Jakarta | Realitas – Anggota Polres Metro Tangerang Kota kembali berhasil mengungkap kasus pembunuhan serta penganiayaan yang mengakibatkan kematian.

Konferensi pers dilakukan di depan loby Polres Metro Tangerang Kota dipimpin oleh Kapolres Metro Tangerang Kota Kombes Pol Abdul Karim, SIK, MSI didampingi oleh Kasat Reskrim AKBP Deddy Supriadi, SIK, MIK dan Kasubbag Humas Kompol Abdul Rachim, pada Kamis (02/05/2019) siang pukul 14.30 WIB.

Kapolres menerangkan bahwa korban dan tersangka bernama JM alias T yang merupakan seorang waria berkenalan melalui media sosial.

Setelah itu, keduanya kopi darat di sebuah apartemen di Cipondoh.

“Kronologis kejadiannya, pada hari Sabtu tanggal 13 April 2019, sekira jam 11.00 WIB, piket Reskrim Polsek Cipondoh mendapat laporan dari masyarakat bahwa ada penemuan mayat di TKP, kemudian tim Reskrim dipimpin oleh Kanit Reskrim Iptu Moh Tapril, SH melakukan olah TKP dan diketemukan luka tusuk di dada sebelah kanan yang diduga penyebab kematian korban,” jelas Kapolres kepada wartawan, Kamis (2/5/2019).

Berdasarkan keterangan saksi bahwa kamar apartemen disewa oleh JM.

Kemudian tim Resmob Polsek Cipondoh gabungan tim Resmob Polres Metro Tangerang Kota melakukan pengejaran ke daerah Bogor yang diduga tempat tinggal orang tua JM namun tidak ada.

“Selanjutnya, tim Resmob melakukan pengejaran ke rumah kakak JM di daerah Pekalongan,” tambah Kapolres.

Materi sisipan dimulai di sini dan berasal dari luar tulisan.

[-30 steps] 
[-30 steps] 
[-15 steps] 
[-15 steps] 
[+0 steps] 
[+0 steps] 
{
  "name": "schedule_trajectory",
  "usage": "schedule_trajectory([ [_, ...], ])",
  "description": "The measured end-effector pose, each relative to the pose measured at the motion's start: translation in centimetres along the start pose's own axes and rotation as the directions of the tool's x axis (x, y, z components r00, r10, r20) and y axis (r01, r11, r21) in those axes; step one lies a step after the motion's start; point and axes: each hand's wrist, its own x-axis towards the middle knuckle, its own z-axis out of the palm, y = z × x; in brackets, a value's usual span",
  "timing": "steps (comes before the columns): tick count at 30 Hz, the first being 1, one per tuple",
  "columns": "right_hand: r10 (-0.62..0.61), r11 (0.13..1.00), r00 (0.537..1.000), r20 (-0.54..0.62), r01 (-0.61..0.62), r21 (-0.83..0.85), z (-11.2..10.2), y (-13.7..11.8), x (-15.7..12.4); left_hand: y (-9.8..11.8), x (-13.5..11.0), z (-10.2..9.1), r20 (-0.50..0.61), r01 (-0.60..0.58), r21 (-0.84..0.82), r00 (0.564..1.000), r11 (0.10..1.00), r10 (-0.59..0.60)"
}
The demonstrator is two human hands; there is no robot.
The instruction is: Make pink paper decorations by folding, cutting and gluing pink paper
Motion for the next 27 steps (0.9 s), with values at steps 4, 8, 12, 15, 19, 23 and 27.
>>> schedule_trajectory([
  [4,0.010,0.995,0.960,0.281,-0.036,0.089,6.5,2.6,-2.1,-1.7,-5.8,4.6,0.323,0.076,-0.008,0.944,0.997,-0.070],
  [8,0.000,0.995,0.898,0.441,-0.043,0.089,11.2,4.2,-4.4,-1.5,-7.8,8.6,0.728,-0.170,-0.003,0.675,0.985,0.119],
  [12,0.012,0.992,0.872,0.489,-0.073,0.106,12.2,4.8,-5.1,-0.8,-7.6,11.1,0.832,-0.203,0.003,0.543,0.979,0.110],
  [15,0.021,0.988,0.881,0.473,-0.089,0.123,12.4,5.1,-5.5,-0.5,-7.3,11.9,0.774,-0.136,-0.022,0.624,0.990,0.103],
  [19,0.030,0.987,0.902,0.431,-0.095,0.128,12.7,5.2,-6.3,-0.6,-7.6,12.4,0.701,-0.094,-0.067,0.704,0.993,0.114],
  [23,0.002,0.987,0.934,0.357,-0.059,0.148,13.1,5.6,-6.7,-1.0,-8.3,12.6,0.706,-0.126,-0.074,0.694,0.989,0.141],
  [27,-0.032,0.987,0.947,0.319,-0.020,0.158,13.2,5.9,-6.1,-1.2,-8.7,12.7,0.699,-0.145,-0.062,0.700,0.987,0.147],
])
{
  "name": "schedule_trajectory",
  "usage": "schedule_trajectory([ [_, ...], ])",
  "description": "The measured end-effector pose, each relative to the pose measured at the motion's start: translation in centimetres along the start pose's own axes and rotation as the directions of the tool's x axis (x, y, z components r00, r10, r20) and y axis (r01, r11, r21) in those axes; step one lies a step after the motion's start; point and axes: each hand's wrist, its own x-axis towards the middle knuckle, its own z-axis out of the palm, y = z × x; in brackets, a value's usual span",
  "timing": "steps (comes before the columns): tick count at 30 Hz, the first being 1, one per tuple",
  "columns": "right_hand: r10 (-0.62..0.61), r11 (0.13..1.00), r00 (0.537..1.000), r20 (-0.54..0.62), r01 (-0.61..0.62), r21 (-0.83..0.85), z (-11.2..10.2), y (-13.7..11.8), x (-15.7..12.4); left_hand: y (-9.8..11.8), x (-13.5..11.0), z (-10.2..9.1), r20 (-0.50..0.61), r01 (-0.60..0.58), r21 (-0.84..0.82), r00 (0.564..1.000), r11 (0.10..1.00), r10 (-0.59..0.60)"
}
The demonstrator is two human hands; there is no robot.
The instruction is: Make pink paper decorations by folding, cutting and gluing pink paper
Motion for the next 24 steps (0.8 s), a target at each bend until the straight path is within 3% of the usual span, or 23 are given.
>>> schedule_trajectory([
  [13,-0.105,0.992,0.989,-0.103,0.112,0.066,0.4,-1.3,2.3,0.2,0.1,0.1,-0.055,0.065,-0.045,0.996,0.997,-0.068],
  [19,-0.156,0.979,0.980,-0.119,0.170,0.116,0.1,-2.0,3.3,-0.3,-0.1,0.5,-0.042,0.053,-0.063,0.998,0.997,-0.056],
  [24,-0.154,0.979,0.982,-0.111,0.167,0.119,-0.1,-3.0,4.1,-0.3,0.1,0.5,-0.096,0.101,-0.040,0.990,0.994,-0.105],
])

“Dan pada Minggu (14/04/2019) sekira jam 13.00 WIB, gabungan Unit Resmob Polres Metro Tangerang Kota dan Unit Reskrim Polsek Cipondoh dipimpin Kanit Resmob AKP Awaludin Kanur, SIK dan Kanit Reskrim Polsek Cipondoh Iptu Moh Tapril, SH, dan Kasubnit Resmob Ipda Adityo Wijanarko, SH, telah mengamankan diduga pelaku pembunuhan,” terang Kapolres.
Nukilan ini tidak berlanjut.